* _Work item_: Copy, from the entries below, each line where the word "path" can be found.

* _Dataset extract_:
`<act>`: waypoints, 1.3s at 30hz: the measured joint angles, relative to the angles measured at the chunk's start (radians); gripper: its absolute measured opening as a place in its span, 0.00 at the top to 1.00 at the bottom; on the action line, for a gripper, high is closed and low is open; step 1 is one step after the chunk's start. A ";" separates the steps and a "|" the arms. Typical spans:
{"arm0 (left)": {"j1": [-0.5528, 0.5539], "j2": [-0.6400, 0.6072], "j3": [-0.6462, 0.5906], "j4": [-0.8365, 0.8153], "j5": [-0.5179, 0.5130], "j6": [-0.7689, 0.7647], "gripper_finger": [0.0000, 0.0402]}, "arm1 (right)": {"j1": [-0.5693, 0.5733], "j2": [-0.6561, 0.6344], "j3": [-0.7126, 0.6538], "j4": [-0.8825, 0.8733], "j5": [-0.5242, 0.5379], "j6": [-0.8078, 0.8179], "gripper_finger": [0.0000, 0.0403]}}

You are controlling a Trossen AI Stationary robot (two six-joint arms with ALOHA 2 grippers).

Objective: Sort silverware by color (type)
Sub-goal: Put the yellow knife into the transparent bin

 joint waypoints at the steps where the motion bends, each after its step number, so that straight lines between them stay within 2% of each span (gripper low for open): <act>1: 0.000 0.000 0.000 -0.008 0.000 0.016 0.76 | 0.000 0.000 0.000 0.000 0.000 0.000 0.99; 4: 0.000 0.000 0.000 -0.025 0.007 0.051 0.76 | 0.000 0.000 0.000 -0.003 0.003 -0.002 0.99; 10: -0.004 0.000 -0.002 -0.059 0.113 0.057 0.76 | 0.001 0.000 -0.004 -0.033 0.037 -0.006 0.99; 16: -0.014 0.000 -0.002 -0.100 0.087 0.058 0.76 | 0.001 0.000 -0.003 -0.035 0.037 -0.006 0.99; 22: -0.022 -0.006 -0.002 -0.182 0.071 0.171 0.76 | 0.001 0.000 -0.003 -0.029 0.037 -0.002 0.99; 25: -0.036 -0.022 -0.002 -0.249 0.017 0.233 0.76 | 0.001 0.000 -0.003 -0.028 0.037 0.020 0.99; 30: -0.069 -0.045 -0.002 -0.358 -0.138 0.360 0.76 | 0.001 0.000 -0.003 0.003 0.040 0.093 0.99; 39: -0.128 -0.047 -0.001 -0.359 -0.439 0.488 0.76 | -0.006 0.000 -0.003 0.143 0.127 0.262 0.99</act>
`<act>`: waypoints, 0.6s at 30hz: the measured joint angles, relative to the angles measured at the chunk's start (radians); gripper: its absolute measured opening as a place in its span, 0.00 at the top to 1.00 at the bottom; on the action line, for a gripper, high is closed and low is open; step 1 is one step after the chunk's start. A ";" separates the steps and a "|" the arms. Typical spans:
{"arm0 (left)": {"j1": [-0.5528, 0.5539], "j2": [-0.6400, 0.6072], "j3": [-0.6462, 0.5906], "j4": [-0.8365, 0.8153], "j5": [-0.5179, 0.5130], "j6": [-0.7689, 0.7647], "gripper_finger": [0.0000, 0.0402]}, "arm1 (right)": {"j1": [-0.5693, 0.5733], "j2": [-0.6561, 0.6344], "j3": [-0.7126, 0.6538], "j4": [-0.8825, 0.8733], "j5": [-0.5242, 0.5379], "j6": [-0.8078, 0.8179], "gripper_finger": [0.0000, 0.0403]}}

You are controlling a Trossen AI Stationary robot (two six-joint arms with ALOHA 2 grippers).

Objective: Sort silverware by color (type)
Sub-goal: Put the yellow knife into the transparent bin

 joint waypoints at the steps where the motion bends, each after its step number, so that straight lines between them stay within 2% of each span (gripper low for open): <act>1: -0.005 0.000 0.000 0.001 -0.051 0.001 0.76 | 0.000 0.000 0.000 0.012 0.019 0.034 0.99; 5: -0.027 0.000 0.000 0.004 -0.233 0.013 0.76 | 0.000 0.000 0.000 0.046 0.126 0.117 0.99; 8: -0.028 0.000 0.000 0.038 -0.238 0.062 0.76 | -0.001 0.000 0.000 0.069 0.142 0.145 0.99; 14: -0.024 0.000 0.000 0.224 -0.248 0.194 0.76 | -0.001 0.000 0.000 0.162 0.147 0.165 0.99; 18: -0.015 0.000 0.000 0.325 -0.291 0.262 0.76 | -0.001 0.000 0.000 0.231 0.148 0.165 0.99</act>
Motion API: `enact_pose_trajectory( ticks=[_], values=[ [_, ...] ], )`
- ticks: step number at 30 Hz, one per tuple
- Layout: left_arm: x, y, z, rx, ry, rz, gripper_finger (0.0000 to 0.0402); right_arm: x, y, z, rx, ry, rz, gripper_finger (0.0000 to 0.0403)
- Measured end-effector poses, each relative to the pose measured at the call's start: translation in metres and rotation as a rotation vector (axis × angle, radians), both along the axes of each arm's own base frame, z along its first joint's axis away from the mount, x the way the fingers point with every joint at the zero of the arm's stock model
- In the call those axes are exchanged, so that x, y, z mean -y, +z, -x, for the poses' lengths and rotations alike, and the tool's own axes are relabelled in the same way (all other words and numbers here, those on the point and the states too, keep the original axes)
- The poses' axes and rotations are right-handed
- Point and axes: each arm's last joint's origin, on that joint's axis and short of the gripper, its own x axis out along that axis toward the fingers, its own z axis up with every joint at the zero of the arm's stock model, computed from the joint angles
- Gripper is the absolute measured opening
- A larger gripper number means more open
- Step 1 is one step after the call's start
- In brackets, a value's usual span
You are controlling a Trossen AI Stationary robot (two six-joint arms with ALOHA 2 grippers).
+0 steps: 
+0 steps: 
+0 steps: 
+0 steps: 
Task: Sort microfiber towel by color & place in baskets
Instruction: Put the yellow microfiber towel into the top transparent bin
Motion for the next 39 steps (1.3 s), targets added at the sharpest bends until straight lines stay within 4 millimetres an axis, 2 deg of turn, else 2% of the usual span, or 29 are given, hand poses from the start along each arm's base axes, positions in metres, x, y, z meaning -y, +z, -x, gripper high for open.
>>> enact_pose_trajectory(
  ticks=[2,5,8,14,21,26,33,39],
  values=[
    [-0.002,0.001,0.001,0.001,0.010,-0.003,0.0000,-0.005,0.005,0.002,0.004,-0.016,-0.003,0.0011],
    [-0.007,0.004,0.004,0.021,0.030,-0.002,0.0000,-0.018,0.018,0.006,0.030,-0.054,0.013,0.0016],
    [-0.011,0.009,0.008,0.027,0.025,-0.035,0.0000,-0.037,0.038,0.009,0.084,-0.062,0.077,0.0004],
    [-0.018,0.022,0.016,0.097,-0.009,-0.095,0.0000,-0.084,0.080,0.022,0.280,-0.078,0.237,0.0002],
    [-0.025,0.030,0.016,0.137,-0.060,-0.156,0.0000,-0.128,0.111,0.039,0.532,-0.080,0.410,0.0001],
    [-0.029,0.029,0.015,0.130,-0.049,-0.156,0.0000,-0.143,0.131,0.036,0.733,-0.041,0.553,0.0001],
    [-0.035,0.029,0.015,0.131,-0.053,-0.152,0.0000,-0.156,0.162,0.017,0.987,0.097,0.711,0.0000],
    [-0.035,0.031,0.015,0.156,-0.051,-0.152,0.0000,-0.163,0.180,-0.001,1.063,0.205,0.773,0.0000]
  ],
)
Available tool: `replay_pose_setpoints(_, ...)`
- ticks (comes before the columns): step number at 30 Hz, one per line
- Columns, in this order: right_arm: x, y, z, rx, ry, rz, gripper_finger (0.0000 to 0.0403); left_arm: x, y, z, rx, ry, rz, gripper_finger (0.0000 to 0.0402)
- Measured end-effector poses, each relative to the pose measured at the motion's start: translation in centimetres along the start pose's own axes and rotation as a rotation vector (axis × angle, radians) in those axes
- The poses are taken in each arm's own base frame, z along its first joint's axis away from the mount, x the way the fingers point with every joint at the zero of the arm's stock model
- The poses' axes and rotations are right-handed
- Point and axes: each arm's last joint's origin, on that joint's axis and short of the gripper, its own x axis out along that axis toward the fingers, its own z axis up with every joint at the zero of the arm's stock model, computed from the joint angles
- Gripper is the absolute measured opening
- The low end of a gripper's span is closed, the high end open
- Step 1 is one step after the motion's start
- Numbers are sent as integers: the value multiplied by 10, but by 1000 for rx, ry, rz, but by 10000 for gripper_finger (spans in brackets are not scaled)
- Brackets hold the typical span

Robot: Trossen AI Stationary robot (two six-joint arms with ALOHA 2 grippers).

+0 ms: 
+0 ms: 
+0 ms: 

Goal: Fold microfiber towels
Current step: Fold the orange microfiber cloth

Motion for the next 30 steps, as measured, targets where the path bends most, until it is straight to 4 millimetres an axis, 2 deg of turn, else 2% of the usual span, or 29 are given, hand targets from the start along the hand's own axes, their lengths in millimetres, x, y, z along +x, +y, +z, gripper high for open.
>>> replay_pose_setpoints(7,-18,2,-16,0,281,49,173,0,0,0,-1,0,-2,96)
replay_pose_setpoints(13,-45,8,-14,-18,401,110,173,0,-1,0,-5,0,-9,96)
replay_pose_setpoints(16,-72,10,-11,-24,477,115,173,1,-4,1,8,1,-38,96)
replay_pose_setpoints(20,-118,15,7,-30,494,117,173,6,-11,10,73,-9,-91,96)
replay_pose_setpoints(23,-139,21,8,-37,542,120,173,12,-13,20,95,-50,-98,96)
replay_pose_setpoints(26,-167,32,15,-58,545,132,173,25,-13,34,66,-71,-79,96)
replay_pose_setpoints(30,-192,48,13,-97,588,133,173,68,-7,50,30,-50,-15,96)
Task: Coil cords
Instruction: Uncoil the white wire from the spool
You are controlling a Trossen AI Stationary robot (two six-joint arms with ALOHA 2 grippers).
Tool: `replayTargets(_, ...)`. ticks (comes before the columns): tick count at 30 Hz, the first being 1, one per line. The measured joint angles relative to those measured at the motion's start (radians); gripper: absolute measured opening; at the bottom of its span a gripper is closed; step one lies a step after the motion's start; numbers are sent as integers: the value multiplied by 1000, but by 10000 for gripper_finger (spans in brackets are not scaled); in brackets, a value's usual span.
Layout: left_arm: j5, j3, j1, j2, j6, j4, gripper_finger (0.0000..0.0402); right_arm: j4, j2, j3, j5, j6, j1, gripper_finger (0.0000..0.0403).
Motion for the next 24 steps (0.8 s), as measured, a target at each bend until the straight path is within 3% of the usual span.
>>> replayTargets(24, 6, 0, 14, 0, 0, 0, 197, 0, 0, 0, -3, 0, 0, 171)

* _Answer section_:
Motion for the next 30 steps, as measured, targets where the path bends most, until it is straight to 4 millimetres an axis, 2 deg of turn, else 2% of the usual span, or 29 are given, hand targets from the start along the hand's own axes, their lengths in millimetres, x, y, z along +x, +y, +z, gripper high for open.
Motion for the next 24 steps (0.8 s), as measured, a target at each bend until the straight path is within 3% of the usual span.

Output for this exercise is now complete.